### EXERCISE BRIEF
Every line of the material below is to be printed again exactly.
[[ DATA SEGMENT, beginning ]]
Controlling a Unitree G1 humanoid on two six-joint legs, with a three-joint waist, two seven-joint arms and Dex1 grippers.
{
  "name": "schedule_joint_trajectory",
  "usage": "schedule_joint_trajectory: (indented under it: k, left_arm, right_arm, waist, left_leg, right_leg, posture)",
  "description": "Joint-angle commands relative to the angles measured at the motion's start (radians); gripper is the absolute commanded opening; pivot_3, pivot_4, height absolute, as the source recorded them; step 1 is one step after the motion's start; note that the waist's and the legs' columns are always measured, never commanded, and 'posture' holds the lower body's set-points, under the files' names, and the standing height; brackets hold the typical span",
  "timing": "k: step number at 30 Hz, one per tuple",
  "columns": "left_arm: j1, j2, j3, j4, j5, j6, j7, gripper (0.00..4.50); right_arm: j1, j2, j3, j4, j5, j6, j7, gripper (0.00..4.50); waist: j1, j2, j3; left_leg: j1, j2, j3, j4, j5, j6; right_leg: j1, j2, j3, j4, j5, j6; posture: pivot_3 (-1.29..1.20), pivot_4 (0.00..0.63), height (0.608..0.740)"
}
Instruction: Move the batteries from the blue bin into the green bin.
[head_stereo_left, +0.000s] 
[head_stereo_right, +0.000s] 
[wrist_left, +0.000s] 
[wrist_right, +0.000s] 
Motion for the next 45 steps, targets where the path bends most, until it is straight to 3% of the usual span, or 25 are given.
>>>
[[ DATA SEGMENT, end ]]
### TASK RESPONSE
Controlling a Unitree G1 humanoid on two six-joint legs, with a three-joint waist, two seven-joint arms and Dex1 grippers.
{
  "name": "schedule_joint_trajectory",
  "usage": "schedule_joint_trajectory: (indented under it: k, left_arm, right_arm, waist, left_leg, right_leg, posture)",
  "description": "Joint-angle commands relative to the angles measured at the motion's start (radians); gripper is the absolute commanded opening; pivot_3, pivot_4, height absolute, as the source recorded them; step 1 is one step after the motion's start; note that the waist's and the legs' columns are always measured, never commanded, and 'posture' holds the lower body's set-points, under the files' names, and the standing height; brackets hold the typical span",
  "timing": "k: step number at 30 Hz, one per tuple",
  "columns": "left_arm: j1, j2, j3, j4, j5, j6, j7, gripper (0.00..4.50); right_arm: j1, j2, j3, j4, j5, j6, j7, gripper (0.00..4.50); waist: j1, j2, j3; left_leg: j1, j2, j3, j4, j5, j6; right_leg: j1, j2, j3, j4, j5, j6; posture: pivot_3 (-1.29..1.20), pivot_4 (0.00..0.63), height (0.608..0.740)"
}
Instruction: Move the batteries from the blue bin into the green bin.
[head_stereo_left, +0.000s] 
[head_stereo_right, +0.000s] 
[wrist_left, +0.000s] 
[wrist_right, +0.000s] 
Motion for the next 45 steps, targets where the path bends most, until it is straight to 3% of the usual span, or 25 are given.
>>>

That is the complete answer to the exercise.